Materials and Methods:
Stock and GPT-4 with RAG (RAG-GPT) were subjected to a set of 379 FRCR 2A questions from a variety of sources. Questions were further subdivided by subspecialty and difficulty level, according to Bloom’s Taxonomy. The overall grade for both instances of GPT-4 were calculated, as were both models’ performance by subspecialty and difficulty level. If RAG-GPT could not provide an answer based on the provided context, the answer from the stock GPT-4 was used. The pass mark was arbitrarily set at 60%, and evaluation of the helpfulness of the context was done on a 5-point Likert scale.

Results:
Stock GPT-4 achieved a score of 242/379 (64.0%, pass). RAG-GPT achieved a near-identical score of 243/379 (64.0%). RAG-GPT showed the greatest improvement in gastrointestinal/hepatobiliary questions, improving from the stock GPT-4 performance of 67.1% to 75.0%. RAG-GPT also showed the greatest improvement in level 3 (2nd-order thinking) questions, improving from 31.8% to 50.0%. The usefulness of the RAG context was rated at a mean of 3.6; the score improved significantly to 4.0 in correctly answered questions with a returned context (p<0.01).
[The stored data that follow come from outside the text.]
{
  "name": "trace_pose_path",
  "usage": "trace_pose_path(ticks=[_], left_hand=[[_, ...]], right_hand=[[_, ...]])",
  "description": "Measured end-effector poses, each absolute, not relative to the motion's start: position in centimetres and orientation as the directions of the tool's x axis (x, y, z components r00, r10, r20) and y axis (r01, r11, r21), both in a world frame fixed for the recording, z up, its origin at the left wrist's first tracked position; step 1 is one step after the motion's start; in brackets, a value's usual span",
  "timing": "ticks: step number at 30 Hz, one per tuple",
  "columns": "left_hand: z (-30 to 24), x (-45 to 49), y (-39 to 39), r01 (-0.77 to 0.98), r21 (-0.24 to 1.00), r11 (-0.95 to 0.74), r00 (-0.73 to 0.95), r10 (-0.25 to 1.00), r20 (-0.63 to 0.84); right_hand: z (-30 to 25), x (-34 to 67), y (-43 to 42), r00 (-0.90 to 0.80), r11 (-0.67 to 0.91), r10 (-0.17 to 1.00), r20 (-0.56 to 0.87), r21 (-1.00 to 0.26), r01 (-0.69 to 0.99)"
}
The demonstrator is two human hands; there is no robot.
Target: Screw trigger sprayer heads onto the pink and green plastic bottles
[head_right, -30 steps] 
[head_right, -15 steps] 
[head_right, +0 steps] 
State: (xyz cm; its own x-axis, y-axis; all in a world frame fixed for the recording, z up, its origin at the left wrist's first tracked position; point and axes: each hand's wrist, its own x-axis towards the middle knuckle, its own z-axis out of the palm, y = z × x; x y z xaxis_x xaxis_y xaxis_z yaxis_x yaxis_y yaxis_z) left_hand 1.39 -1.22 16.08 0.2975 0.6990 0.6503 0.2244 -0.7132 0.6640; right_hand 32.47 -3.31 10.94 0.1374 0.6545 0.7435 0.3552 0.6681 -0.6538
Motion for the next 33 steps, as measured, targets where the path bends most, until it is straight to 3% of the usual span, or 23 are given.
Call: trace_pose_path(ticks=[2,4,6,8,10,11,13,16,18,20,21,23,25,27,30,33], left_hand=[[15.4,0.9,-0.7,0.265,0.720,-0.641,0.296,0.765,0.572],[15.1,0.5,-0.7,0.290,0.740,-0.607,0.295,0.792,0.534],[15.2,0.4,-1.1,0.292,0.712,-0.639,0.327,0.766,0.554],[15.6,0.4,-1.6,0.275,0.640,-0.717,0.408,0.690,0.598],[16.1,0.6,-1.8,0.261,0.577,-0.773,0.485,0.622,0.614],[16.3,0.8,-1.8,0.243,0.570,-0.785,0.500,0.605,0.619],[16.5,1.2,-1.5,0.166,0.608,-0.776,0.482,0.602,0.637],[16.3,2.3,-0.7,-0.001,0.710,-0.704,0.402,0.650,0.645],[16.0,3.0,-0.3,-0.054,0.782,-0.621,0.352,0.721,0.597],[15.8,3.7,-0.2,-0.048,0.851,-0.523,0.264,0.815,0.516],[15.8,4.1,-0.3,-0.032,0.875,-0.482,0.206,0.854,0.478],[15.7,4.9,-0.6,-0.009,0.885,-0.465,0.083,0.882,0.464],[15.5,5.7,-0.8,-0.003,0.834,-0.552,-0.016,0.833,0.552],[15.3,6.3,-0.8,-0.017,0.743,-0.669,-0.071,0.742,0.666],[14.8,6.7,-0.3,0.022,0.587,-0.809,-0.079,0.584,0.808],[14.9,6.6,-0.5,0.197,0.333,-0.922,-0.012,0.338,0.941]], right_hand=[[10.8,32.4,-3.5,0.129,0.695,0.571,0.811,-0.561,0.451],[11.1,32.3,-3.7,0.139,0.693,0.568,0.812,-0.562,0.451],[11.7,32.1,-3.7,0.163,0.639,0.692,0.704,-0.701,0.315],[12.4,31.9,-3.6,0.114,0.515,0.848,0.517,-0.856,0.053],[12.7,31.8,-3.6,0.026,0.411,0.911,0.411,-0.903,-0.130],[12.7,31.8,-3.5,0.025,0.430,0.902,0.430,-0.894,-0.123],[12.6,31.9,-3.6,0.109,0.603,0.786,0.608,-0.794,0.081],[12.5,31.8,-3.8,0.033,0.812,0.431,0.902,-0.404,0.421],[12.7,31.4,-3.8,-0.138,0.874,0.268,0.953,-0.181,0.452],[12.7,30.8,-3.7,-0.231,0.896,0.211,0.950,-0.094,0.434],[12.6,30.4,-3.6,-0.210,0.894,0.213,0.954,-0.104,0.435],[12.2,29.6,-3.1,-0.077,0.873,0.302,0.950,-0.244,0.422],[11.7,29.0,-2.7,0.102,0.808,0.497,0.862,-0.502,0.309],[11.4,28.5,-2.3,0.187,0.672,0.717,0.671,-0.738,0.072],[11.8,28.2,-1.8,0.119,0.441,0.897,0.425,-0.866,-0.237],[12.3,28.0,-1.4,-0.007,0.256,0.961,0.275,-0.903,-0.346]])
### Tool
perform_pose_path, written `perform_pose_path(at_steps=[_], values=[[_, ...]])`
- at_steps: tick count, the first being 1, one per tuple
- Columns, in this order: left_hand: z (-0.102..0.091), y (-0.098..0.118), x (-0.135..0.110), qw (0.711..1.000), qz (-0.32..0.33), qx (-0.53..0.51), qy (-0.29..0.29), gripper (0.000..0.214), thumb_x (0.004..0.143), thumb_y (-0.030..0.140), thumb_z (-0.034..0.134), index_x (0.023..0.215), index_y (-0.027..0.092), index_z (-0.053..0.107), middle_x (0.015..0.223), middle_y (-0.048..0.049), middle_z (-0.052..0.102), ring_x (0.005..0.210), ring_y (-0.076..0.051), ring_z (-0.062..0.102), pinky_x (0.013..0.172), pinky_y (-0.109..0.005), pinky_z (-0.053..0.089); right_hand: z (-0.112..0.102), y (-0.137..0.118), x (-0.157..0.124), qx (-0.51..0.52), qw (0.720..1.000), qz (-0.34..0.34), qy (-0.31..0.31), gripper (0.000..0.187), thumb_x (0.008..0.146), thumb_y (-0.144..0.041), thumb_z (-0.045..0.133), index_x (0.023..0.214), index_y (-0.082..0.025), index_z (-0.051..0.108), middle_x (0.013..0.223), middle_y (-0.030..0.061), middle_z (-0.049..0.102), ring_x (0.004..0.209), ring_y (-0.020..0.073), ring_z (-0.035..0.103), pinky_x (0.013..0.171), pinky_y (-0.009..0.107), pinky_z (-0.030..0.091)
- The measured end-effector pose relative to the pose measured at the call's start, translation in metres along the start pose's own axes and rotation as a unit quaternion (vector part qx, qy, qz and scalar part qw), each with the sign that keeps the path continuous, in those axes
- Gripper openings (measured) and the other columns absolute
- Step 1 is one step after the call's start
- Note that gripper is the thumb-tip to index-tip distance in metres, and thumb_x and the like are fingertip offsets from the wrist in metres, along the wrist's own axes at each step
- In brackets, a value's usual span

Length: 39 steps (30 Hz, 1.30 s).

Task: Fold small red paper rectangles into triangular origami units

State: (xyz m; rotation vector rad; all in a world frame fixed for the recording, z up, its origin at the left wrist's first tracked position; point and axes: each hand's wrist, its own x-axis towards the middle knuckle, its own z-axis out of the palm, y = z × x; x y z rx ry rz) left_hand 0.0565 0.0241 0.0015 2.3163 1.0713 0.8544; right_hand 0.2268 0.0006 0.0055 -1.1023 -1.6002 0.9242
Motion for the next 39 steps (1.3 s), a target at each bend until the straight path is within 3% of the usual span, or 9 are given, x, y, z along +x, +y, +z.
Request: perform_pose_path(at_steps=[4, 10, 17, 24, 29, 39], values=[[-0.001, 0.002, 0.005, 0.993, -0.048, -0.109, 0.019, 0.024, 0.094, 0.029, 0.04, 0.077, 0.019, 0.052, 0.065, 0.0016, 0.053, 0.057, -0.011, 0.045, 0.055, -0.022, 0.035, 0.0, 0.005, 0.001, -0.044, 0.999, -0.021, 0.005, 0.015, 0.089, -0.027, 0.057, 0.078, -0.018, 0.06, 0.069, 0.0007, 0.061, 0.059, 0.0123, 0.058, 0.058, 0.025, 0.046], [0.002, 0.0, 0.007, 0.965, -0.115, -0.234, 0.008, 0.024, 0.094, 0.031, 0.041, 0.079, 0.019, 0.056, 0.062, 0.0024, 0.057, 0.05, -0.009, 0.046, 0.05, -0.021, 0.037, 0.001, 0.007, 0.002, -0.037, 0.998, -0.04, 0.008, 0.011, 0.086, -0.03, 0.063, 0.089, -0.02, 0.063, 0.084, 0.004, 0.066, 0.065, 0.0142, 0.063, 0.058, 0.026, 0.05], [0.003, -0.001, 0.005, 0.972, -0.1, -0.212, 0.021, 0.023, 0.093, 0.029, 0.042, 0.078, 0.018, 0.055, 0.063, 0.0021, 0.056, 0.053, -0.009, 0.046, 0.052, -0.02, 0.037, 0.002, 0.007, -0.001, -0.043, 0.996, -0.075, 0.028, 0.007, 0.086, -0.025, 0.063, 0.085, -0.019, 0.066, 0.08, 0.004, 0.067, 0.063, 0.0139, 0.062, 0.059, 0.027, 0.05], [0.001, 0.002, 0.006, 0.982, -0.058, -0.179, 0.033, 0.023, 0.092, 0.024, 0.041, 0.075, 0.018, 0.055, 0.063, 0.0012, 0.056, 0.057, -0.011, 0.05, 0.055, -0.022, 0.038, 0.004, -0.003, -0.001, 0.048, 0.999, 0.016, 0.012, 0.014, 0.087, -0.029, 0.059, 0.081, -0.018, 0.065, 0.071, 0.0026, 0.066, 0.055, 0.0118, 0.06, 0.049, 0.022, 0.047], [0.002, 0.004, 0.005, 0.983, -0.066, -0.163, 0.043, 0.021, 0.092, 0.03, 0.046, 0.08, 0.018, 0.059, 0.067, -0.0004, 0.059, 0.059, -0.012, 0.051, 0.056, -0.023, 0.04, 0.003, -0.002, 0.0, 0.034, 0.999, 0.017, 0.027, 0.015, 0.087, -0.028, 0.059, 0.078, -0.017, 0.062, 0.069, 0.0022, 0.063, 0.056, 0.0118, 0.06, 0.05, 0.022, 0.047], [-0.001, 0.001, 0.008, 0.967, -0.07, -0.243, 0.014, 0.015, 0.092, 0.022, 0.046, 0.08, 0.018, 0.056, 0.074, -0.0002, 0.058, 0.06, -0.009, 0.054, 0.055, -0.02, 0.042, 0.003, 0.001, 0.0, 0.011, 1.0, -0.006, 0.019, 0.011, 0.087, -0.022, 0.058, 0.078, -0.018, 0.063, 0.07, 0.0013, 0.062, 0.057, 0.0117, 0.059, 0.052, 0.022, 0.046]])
The greatest increase in the usefulness was in level 3 questions, from 3.8 to 4.2.

Conclusion:
These results demonstrate the depth of clinical reasoning required to pass an examination such as the FRCR 2A. Interestingly, RAG did not contribute significantly to the final score, though it frequently generated helpful references that can help in studying, particularly in questions where the context was deemed to be sufficient. This applies even if the model gave a wrong answer. RAG-GPT could therefore serve as an additional resource for learners by providing related study questions, explanations for unanswered queries or participating in the evaluation of resident-set questions for peer instruction. In addition, the (passing) score of RAG-GPT could allow it to function as an impartial adjudicator, assessing whether questions are of an equitable degree of difficulty. In conclusion, stock GPT-4 has the potential to pass FRCR 2A, and the addition of RAG could allow it to serve as an additional resource by suggesting further areas of reading. However, the integration of LLMs into medical education must be approached cautiously, ensuring that these tools are used responsibly and in conjunction with human supervision and guidance.